To make my point clearer I take the example of printf. I don´t know how this works in OS´s like Linux or Windows, but the problem I have with this special function is, how can I get a string, of a length I don´t know, into my appserver? E.g.
Code:
printf("value of x: %d and of y: %d\n",x,y);
Either you make the whole string thing in userspace, so you have to allocate a buffer which is big enough and then you copy the string there and if you finished you call the kernel to send a msg with the string. Here the kernel now needs to allocate memory big enough in size to take the string and what else is needed for the msg and send it to the receiver.
Another way would be, call the kernel and send only the string till the "%". Then use a buffer and construct the string which is needed for "%d", call the kernel again. And so on. This would be the worst method.
So I would have a ringbuffer and I assume that the read and write pointer are at the same point. So I could write at least so much bytes into the buffer as the size of the ringbuffer. And I think for my above example of the printf function 4096bytes should be enough. So I would make only one call to the kernel which then could wake up the receiver which then could read byte by byte out of the ringbuffer and display it on screen. I could also make it so, that the sender gives up its timeslice and the priority of the receiver gets a boost, maybe this would make things faster on a one cpu system. And on a one cpu system you will have always context switches to get the code of the receiver run.

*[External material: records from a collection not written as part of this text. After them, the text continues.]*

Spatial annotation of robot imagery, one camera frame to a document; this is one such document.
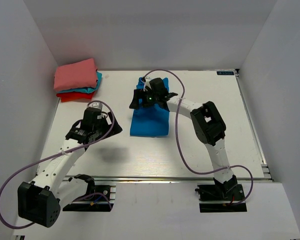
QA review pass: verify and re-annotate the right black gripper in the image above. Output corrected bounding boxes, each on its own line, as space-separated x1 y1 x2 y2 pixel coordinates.
130 87 160 110

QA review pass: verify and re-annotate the blue t shirt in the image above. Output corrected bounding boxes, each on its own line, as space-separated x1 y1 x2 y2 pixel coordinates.
130 77 170 137

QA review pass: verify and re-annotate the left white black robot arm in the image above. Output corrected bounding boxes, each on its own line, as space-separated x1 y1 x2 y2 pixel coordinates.
17 107 122 228

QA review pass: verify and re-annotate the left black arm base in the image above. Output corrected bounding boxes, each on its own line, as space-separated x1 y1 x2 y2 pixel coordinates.
65 174 116 205

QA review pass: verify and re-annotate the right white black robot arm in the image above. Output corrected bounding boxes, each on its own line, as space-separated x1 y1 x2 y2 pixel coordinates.
129 77 238 200

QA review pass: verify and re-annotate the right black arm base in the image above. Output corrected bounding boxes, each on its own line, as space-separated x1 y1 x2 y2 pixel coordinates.
195 184 245 203

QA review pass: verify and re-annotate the red folded t shirt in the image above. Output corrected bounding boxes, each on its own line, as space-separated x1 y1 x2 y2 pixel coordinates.
56 92 94 103

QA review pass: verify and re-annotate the turquoise folded t shirt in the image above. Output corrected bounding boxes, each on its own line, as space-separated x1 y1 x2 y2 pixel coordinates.
58 71 102 94

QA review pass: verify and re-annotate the pink folded t shirt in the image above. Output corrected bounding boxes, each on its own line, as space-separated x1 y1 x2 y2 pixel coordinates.
54 58 98 92

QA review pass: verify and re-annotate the blue label sticker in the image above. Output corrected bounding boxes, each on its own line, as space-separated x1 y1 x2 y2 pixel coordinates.
216 71 235 76

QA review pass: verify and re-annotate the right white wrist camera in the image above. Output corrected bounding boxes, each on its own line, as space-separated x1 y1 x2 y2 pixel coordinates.
141 77 152 92

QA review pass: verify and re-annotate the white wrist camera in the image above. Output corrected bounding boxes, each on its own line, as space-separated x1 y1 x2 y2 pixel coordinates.
141 77 152 92
87 101 103 111

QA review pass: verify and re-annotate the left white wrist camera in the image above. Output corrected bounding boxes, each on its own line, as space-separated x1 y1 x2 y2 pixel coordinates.
87 101 103 111

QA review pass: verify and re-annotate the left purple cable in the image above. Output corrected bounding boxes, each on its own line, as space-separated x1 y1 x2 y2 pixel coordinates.
0 100 116 230

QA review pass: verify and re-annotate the purple cable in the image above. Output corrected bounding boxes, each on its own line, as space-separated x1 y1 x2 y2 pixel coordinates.
0 100 116 230
141 69 254 206

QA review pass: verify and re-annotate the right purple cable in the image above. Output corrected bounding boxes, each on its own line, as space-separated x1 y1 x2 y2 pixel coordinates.
141 69 254 206

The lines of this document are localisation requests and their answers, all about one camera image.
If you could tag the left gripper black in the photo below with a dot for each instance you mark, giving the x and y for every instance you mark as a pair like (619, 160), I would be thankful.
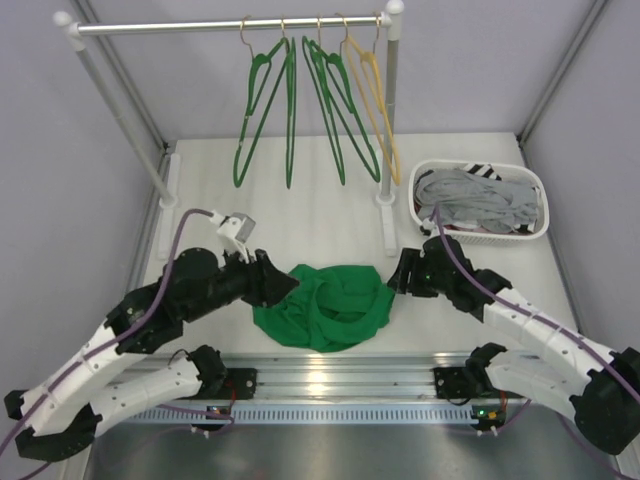
(256, 280)

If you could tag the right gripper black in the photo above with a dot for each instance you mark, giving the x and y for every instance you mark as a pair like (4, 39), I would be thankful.
(411, 261)

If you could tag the green tank top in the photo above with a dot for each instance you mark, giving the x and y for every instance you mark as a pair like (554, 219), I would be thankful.
(332, 309)

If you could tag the green hanger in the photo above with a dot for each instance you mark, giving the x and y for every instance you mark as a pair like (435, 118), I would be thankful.
(266, 71)
(290, 64)
(346, 113)
(312, 52)

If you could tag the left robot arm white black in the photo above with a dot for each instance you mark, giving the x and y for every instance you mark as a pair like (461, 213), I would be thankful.
(80, 403)

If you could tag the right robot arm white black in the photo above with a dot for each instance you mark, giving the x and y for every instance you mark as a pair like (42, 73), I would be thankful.
(590, 384)

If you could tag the yellow hanger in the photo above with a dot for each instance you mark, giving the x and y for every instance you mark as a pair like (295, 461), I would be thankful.
(364, 67)

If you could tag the white laundry basket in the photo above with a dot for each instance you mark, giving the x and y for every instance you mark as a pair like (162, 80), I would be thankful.
(480, 236)

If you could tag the grey clothes in basket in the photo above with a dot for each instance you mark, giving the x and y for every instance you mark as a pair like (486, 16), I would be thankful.
(471, 202)

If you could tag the black white striped garment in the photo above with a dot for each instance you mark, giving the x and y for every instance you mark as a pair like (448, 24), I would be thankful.
(482, 170)

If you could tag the metal clothes rack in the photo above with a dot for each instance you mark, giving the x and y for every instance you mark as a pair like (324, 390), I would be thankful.
(76, 32)

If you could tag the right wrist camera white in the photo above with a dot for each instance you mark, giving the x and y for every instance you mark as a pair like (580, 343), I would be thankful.
(427, 228)

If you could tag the aluminium mounting rail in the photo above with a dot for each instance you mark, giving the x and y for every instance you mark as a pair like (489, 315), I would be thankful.
(336, 378)

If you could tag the white slotted cable duct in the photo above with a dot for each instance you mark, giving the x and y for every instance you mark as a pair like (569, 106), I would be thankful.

I know that is just another form of shared memory, but here the programmer hasn´t to do the work to get it synchronized.
The only disadvantage of this is that it is a one way communication. At the moment I don´t see a problem with that. Ok I wast at least 4kb of memory for every ringbuffer, but this shouldn´t be a problem. I think with a fixed sized msg you can do most things and when there is the need of bigger sizes you take the ringbuffer.
I think the advantage of my design is, that the user just calls a "put" function as often as he wishes and he hasn´t to deal with if the buffer is full or not, the user even wont notice if the "put" function gives up to the receiver. So I have only to do:
Code:
putchar(char c) {
put(bufHandle,c,1);
}
And the rest of handling the buffer and call the receiver is done at the "put" function. The only thing is that at the end of a printf, the user should call something like "flushBuffer" for the case that the buffer isn´t full. This however would make my implementation of printf in some way tricky, because I call myself if I need to do something like this:
Code:
printf("text: %s\n","Hello World!");
So maybe I find a way to resolve this.